Specific issues have negatively affected the degree of trust of Arab countries on the US, mainly the U.S. strategic mistakes, with Russian fake news targeting the reputation of the U.S. and China’s soft policy and its economic approach to the region. Not to mention the lack of confidence of the Arabs in the policies of the Democratic Party towards them in the first place, we find many Arab countries, including the Palestinian Authority don’t trust on either Democrats or Republicans. The Trump administration had put on red lines that should not be crossed, the most important of which is the security of Israel and control of Gulf oil and money. More specifically, I think that despite Trump’s constant support for some Arab leaders, he did not achieve fundamental gains for his Gulf allies or Egypt compared to what he achieved for Israel, such as, (Palestinian settlements’ annexation – moving the U.S. embassy to Jerusalem – normalizing relations between Some Arab countries and Israel – recognizing the sovereignty of Israel on the Golan Heights, …).

The Arabs also see Biden and the Democrats representing a country that claims values and ethics, but with double standards exploit human rights and freedoms as a pressure card at the expense of other important national constants and interests; the main goal was to maintain the U.S. interests.

Is it possible to maintain a balance of the U.S. foreign policy toward the region between the U.S. values and interests?

Democrats used to protect the U.S. values ​​inside the U.S. and all over the world, mainly the Middle East.
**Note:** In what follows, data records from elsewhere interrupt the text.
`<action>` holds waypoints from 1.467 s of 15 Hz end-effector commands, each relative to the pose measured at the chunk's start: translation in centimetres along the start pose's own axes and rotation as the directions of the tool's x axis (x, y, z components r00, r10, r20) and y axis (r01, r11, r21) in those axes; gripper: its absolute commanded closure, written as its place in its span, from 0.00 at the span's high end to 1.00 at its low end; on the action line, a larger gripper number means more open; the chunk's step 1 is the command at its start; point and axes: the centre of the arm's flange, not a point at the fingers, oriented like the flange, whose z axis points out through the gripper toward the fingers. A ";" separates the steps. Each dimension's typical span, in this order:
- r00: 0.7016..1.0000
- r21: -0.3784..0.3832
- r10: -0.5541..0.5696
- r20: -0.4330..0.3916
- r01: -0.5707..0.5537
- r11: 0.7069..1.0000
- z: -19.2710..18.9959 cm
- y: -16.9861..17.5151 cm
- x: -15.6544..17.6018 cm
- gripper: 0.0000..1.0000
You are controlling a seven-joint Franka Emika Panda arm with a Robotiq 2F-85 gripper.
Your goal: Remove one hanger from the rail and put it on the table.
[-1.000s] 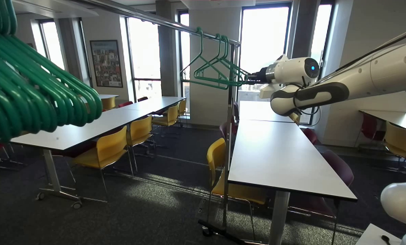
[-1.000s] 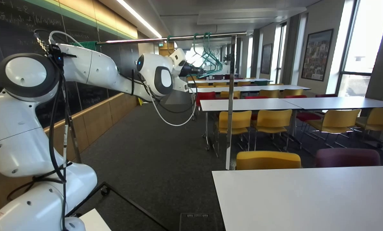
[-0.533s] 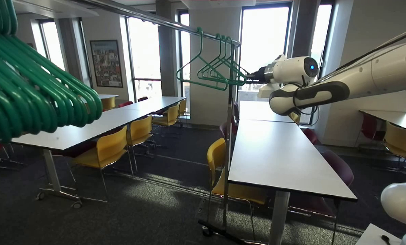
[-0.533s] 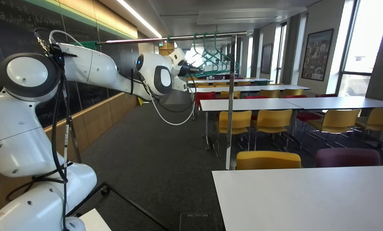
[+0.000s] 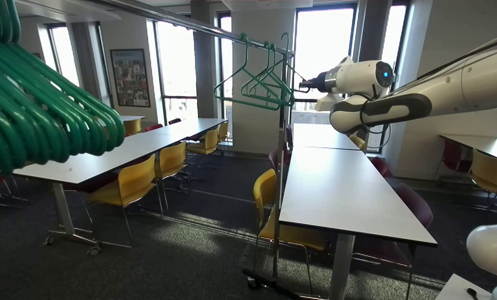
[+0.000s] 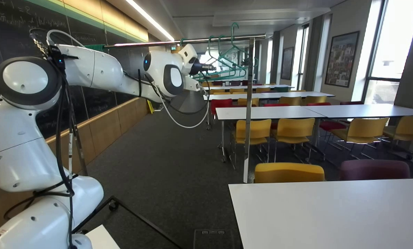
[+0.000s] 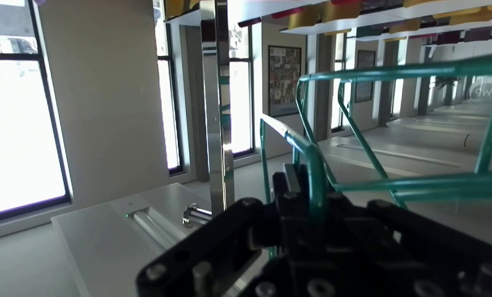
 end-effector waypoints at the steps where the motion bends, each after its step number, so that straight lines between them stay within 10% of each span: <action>1: 0.997 -0.007 0.015 -0.072 -0.016 1.000 -2.5 -0.5 4.4 0.01; 12: 0.994 0.098 -0.012 0.105 0.001 0.995 -11.6 -3.3 0.0 0.01; 22: 0.966 0.009 -0.023 0.259 0.021 1.000 -17.3 -0.3 -3.3 0.01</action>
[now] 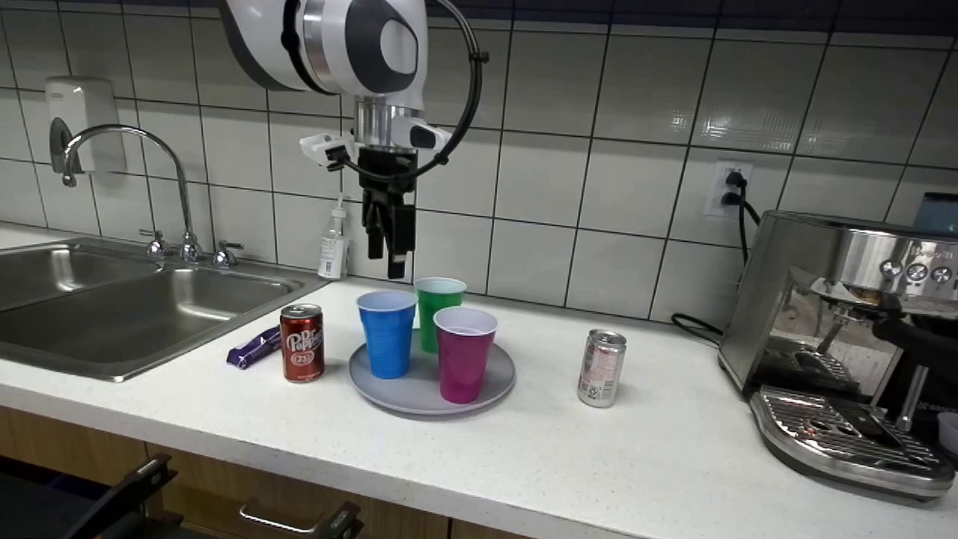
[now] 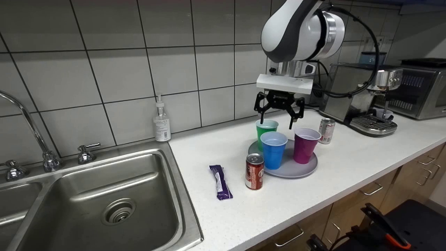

Although Obama was supporting the values of Arab Spring revolutions, Joe Biden and Hillary Clinton differed with him as they saw the fall of the Mubarak regime, which used to preserve political balance in the region, will turn the region to chaos, and will severely affect the U.S. interests in the Middle East.

On the other hand, Trump sided very pragmatically with what he considered (American economic interests) without any regard for the values. Hence, I think that Biden will face the problem of restoring the balance between American values ​​and interests, as Trump used to provide full support to some Arab leaders from the perspective of the purely American interest (this includes all aspects of the U.S. interests).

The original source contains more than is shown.